On the other side are those, like Reed, who defend historical materialism and document how what is often referred to as “patriarchy,” and the subjugation of women, arose in recent millennia as a cornerstone of class-divided societies.

“Concealed behind the debate,” Reed explains, is “a question of class struggle and class ideology.”

Silka soap ad in the Philippines promises “the true sign of whitening” your skin in seven days!
courtesy Shaira EmbateSilka soap ad in the Philippines promises “the true sign of whitening” your skin in seven days!

If class society and the accompanying subordinate status of women is only a stage of human history, one that arose at a certain historical juncture for specific reasons, then it can be eliminated at another historical juncture for other specific reasons.

If there has been an extended evolution of social relations through violent, conflict-driven stages of the prehistory and history of human society — determined by increasing levels of labor productivity and changing property relations — then capitalism and capitalist rule are no more permanent than the property and social relations that preceded them.

Those studying and writing today about the development of social labor and the earliest stages of social organization are able to draw on a larger and richer body of research than the earliest anthropologists, or even those of Reed’s generation. Of that there is no doubt. And light will continue to be shed on the complexities and contradictions — the uneven and combined varieties — of human social evolution.

But as Reed points out, recognition of diversity “is no substitute for probing into social history and explaining the evolution  of human society as it advanced” — and continues to advance — “through the ages.”

Which class rules

News accounts everyday bring home to us ever more sharply that we are today living through the opening of what will be years of worldwide economic, financial, and social convulsions, class battles, and wars. The imperialist epoch’s opening guns of World War III have already been heard. But the unimaginable is not yet the inevitable.

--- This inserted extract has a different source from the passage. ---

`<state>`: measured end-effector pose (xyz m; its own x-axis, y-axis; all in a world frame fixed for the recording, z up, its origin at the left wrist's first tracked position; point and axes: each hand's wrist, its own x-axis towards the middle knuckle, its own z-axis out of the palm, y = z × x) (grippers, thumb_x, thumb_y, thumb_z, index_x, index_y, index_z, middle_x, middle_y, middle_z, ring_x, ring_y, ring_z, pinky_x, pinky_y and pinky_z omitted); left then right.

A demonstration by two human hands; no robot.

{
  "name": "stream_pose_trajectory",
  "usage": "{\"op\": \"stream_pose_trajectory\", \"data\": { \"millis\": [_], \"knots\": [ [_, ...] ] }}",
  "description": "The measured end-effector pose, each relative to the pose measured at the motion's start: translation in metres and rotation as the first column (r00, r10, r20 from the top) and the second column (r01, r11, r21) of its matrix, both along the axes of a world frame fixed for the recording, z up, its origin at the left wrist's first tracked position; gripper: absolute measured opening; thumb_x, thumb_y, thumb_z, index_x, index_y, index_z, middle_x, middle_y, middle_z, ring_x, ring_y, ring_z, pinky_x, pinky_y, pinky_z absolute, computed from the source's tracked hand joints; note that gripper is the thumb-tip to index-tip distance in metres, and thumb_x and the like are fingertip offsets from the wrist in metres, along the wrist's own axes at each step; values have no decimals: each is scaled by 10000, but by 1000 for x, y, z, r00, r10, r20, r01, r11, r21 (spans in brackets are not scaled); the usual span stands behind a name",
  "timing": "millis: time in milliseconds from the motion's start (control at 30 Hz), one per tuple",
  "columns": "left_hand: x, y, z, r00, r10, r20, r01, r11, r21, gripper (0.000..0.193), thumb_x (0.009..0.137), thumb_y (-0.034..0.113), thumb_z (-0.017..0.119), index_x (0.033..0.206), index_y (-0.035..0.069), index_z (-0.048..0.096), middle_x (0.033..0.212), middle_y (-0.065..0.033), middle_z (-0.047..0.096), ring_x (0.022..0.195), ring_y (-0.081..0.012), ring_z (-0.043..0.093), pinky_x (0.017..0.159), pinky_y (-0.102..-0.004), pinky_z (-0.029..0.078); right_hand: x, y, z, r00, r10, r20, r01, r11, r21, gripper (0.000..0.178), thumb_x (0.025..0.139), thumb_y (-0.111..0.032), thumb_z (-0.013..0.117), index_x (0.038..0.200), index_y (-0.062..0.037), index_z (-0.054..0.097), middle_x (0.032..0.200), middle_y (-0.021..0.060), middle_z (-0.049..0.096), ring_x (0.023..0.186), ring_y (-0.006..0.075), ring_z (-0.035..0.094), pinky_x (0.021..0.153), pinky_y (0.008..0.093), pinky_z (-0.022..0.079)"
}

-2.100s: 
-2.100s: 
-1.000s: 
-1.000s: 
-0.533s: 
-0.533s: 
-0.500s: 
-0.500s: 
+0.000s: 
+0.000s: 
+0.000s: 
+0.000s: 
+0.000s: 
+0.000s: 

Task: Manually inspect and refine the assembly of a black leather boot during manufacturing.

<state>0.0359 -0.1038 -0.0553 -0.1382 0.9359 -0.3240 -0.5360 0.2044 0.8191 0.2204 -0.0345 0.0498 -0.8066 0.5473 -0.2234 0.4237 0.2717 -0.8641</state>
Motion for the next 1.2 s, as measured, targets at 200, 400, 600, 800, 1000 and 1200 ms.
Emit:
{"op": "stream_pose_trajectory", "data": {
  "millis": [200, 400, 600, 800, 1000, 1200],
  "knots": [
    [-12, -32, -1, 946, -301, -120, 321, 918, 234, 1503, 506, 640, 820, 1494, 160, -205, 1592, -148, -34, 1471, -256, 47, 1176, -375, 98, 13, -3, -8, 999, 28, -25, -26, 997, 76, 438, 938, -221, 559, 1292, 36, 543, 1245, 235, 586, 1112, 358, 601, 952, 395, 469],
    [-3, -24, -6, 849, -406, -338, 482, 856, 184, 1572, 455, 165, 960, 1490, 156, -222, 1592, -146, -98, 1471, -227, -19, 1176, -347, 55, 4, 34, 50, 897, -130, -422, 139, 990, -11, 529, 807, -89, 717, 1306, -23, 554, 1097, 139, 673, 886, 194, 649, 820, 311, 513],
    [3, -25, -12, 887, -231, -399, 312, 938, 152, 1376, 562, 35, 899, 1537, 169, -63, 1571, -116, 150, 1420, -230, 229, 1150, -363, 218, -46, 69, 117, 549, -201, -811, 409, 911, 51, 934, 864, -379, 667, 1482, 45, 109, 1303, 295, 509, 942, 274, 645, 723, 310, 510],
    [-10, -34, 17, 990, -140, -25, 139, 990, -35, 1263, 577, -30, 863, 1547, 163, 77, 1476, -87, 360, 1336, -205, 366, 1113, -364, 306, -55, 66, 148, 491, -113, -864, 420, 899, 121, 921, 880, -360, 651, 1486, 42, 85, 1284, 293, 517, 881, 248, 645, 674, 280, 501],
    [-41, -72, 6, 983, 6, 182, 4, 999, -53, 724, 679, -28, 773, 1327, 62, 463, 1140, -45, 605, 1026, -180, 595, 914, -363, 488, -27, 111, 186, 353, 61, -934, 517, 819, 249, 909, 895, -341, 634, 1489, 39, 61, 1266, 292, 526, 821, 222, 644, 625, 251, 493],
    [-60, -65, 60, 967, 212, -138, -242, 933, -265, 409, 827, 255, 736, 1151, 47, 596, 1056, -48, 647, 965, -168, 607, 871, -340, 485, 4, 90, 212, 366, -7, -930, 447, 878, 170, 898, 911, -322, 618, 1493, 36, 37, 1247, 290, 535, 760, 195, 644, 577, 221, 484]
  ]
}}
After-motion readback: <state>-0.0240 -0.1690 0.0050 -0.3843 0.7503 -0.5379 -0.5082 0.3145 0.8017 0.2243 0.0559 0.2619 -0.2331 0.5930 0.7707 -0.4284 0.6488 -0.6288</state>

That depends on which class rules. The international working class is today far larger and potentially more powerful than in the years that preceded the two interimperialist slaughters of the 20th century. And the large increase in the percentage of women in the workforce worldwide is one of the reasons for this.

What’s missing is growing working-class  consciousness, confidence and revolutionary leadership. Communist  leadership that can — and will — develop only in the course of class battles.

The kind of leadership provided by V.I. Lenin and the Bolshevik Party he forged in the czarist empire. Leadership of the kind exemplified by Fidel Castro and the cadres of the July 26 Movement and Rebel Army in Cuba, who led the way to Cuba’s socialist revolution.

Leadership of the exploited producers of all skin colors and nationalities the world over, like that demonstrated by Malcolm X, a leadership with moral courage and integrity. And, I will add, of the Socialist Workers Party leadership who shared that course.

Those kinds of leadership, too, can only be forged — and will continue to be forged — in the heat of class battles.

* * *

With this new edition, Cosmetics, Fashion, and the Exploitation of Women has begun a new stage of its life — and not a moment too soon.

This is a book to read and enjoy. Even more important, it is a book that helps to arm us for the only battle that can open the door to women’s equality — and a future for humanity — the battle to settle on a world scale which class will rule.